Exercise
Could you set down every record exactly as it appears?

*** Records for processing ***

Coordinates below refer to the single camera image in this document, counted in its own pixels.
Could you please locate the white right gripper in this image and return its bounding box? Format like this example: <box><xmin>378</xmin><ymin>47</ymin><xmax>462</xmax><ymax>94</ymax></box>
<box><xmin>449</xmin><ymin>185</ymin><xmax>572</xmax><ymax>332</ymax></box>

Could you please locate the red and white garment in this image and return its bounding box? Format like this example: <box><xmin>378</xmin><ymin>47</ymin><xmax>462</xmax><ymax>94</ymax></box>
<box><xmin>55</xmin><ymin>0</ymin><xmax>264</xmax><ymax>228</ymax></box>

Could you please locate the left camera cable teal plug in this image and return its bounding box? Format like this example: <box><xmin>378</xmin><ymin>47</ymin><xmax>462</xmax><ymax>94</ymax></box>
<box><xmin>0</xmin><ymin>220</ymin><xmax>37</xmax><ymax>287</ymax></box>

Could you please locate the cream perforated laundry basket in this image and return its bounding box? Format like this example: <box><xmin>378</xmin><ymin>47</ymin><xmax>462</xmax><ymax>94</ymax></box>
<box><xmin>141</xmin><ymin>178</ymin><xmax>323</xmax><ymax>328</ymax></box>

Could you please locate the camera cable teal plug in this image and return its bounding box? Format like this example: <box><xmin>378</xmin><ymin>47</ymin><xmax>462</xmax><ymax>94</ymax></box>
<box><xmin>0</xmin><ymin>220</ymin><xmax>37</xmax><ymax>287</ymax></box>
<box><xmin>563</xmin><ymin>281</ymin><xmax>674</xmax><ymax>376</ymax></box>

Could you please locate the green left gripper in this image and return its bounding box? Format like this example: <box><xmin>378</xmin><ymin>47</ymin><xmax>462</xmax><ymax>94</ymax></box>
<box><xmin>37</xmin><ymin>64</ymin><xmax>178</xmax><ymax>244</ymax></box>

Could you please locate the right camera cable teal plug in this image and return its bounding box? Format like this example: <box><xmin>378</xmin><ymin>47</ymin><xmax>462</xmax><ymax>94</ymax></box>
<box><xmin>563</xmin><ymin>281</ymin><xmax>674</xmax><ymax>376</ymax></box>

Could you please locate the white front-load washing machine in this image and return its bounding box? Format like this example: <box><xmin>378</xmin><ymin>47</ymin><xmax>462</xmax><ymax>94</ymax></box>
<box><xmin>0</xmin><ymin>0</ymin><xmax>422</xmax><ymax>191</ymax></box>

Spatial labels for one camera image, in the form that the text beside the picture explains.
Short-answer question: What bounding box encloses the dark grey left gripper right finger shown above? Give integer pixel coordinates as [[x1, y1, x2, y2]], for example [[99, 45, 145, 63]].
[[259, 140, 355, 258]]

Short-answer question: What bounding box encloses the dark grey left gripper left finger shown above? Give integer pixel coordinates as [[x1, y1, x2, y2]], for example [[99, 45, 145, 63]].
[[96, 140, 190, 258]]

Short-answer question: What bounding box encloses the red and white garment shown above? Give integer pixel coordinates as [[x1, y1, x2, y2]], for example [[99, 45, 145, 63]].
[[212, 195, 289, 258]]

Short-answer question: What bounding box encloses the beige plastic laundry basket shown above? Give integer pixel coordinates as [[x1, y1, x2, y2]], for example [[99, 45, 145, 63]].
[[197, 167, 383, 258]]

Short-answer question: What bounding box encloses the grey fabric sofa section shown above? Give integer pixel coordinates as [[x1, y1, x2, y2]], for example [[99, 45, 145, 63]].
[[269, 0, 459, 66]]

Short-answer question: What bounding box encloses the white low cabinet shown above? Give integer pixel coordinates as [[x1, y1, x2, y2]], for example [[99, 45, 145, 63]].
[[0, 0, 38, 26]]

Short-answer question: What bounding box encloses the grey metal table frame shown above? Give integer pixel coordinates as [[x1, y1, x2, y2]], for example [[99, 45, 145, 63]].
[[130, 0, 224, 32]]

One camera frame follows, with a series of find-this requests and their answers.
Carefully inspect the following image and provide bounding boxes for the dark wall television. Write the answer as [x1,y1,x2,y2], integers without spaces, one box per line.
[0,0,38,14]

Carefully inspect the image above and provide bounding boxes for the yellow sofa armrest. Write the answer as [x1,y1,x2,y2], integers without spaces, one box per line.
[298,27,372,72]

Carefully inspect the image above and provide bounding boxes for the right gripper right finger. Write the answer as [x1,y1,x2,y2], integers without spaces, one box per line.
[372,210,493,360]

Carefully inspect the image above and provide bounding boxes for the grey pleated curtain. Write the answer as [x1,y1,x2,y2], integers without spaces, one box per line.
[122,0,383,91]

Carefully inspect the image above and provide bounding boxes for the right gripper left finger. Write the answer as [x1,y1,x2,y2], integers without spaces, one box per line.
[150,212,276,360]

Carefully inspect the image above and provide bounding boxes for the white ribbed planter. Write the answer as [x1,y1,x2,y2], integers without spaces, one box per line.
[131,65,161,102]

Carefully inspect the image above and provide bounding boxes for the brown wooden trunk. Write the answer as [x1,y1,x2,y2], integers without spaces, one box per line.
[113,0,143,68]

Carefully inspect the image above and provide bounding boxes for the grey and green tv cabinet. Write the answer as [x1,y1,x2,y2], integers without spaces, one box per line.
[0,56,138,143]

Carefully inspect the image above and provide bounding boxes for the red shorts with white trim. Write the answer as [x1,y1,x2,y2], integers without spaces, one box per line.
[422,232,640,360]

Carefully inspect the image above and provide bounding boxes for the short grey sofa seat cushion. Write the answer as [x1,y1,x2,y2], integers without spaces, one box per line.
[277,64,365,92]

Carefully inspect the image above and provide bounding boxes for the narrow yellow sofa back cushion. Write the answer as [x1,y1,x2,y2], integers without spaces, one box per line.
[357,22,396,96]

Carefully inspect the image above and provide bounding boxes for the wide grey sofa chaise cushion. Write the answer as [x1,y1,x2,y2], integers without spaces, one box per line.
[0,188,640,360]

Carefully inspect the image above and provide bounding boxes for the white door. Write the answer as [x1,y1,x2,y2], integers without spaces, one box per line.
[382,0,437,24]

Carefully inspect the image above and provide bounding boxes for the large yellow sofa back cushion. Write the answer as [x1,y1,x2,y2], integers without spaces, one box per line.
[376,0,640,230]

***

Answer below
Coordinates below refer to the single camera image in this document, counted in its own pixels.
Could you please locate the white right gripper in this image and return its bounding box? Format like this example: <box><xmin>378</xmin><ymin>47</ymin><xmax>462</xmax><ymax>94</ymax></box>
<box><xmin>449</xmin><ymin>185</ymin><xmax>572</xmax><ymax>332</ymax></box>

Could you please locate the red and white garment in this image and return its bounding box? Format like this example: <box><xmin>378</xmin><ymin>47</ymin><xmax>462</xmax><ymax>94</ymax></box>
<box><xmin>55</xmin><ymin>0</ymin><xmax>264</xmax><ymax>228</ymax></box>

Could you please locate the left camera cable teal plug in this image and return its bounding box? Format like this example: <box><xmin>378</xmin><ymin>47</ymin><xmax>462</xmax><ymax>94</ymax></box>
<box><xmin>0</xmin><ymin>220</ymin><xmax>37</xmax><ymax>287</ymax></box>

Could you please locate the cream perforated laundry basket in this image and return its bounding box? Format like this example: <box><xmin>378</xmin><ymin>47</ymin><xmax>462</xmax><ymax>94</ymax></box>
<box><xmin>141</xmin><ymin>178</ymin><xmax>323</xmax><ymax>328</ymax></box>

Could you please locate the camera cable teal plug in this image and return its bounding box? Format like this example: <box><xmin>378</xmin><ymin>47</ymin><xmax>462</xmax><ymax>94</ymax></box>
<box><xmin>0</xmin><ymin>220</ymin><xmax>37</xmax><ymax>287</ymax></box>
<box><xmin>563</xmin><ymin>281</ymin><xmax>674</xmax><ymax>376</ymax></box>

Could you please locate the green left gripper in this image and return its bounding box? Format like this example: <box><xmin>378</xmin><ymin>47</ymin><xmax>462</xmax><ymax>94</ymax></box>
<box><xmin>37</xmin><ymin>64</ymin><xmax>178</xmax><ymax>244</ymax></box>

Could you please locate the right camera cable teal plug in this image and return its bounding box? Format like this example: <box><xmin>378</xmin><ymin>47</ymin><xmax>462</xmax><ymax>94</ymax></box>
<box><xmin>563</xmin><ymin>281</ymin><xmax>674</xmax><ymax>376</ymax></box>

Could you please locate the white front-load washing machine in this image and return its bounding box? Format like this example: <box><xmin>378</xmin><ymin>47</ymin><xmax>462</xmax><ymax>94</ymax></box>
<box><xmin>0</xmin><ymin>0</ymin><xmax>422</xmax><ymax>191</ymax></box>

Spatial labels for one camera image, in the form that the text beside the picture explains.
Short-answer question: What bounding box encloses the dark grey left gripper right finger shown above? Give integer pixel coordinates as [[x1, y1, x2, y2]], for example [[99, 45, 145, 63]].
[[259, 140, 355, 258]]

Short-answer question: What bounding box encloses the dark grey left gripper left finger shown above? Give integer pixel coordinates as [[x1, y1, x2, y2]], for example [[99, 45, 145, 63]].
[[96, 140, 190, 258]]

Short-answer question: What bounding box encloses the red and white garment shown above? Give integer pixel coordinates as [[x1, y1, x2, y2]], for example [[99, 45, 145, 63]].
[[212, 195, 289, 258]]

Short-answer question: What bounding box encloses the beige plastic laundry basket shown above? Give integer pixel coordinates as [[x1, y1, x2, y2]], for example [[99, 45, 145, 63]].
[[197, 167, 383, 258]]

Short-answer question: What bounding box encloses the grey fabric sofa section shown above? Give integer pixel coordinates as [[x1, y1, x2, y2]], for example [[99, 45, 145, 63]].
[[269, 0, 459, 66]]

Short-answer question: What bounding box encloses the white low cabinet shown above? Give integer pixel coordinates as [[x1, y1, x2, y2]], for example [[99, 45, 145, 63]].
[[0, 0, 38, 26]]

Short-answer question: What bounding box encloses the grey metal table frame shown above? Give integer pixel coordinates as [[x1, y1, x2, y2]], for example [[99, 45, 145, 63]].
[[130, 0, 224, 32]]

One camera frame follows, with a series of find-this requests and their answers.
Carefully inspect the following image and provide bounding boxes for the dark wall television. Write the answer as [x1,y1,x2,y2], integers without spaces, one box per line.
[0,0,38,14]

Carefully inspect the image above and provide bounding boxes for the yellow sofa armrest. Write the answer as [x1,y1,x2,y2], integers without spaces, one box per line.
[298,27,372,72]

Carefully inspect the image above and provide bounding boxes for the right gripper right finger. Write the answer as [x1,y1,x2,y2], integers without spaces, one box per line.
[372,210,493,360]

Carefully inspect the image above and provide bounding boxes for the grey pleated curtain. Write the answer as [x1,y1,x2,y2], integers without spaces, one box per line.
[122,0,383,91]

Carefully inspect the image above and provide bounding boxes for the right gripper left finger. Write the answer as [x1,y1,x2,y2], integers without spaces, one box per line.
[150,212,276,360]

Carefully inspect the image above and provide bounding boxes for the white ribbed planter. Write the answer as [x1,y1,x2,y2], integers without spaces, one box per line.
[131,65,161,102]

Carefully inspect the image above and provide bounding boxes for the brown wooden trunk. Write the answer as [x1,y1,x2,y2], integers without spaces, one box per line.
[113,0,143,68]

Carefully inspect the image above and provide bounding boxes for the grey and green tv cabinet. Write the answer as [x1,y1,x2,y2], integers without spaces, one box per line.
[0,56,138,143]

Carefully inspect the image above and provide bounding boxes for the red shorts with white trim. Write the answer as [x1,y1,x2,y2], integers without spaces, one box per line.
[422,232,640,360]

Carefully inspect the image above and provide bounding boxes for the short grey sofa seat cushion. Write the answer as [x1,y1,x2,y2], integers without spaces, one box per line.
[277,64,365,92]

Carefully inspect the image above and provide bounding boxes for the narrow yellow sofa back cushion. Write the answer as [x1,y1,x2,y2], integers without spaces, one box per line.
[357,22,396,96]

Carefully inspect the image above and provide bounding boxes for the wide grey sofa chaise cushion. Write the answer as [x1,y1,x2,y2], integers without spaces, one box per line.
[0,188,640,360]

Carefully inspect the image above and provide bounding boxes for the white door. Write the answer as [x1,y1,x2,y2], integers without spaces, one box per line.
[382,0,437,24]

Carefully inspect the image above and provide bounding boxes for the large yellow sofa back cushion. Write the answer as [x1,y1,x2,y2], integers without spaces, one box per line.
[376,0,640,230]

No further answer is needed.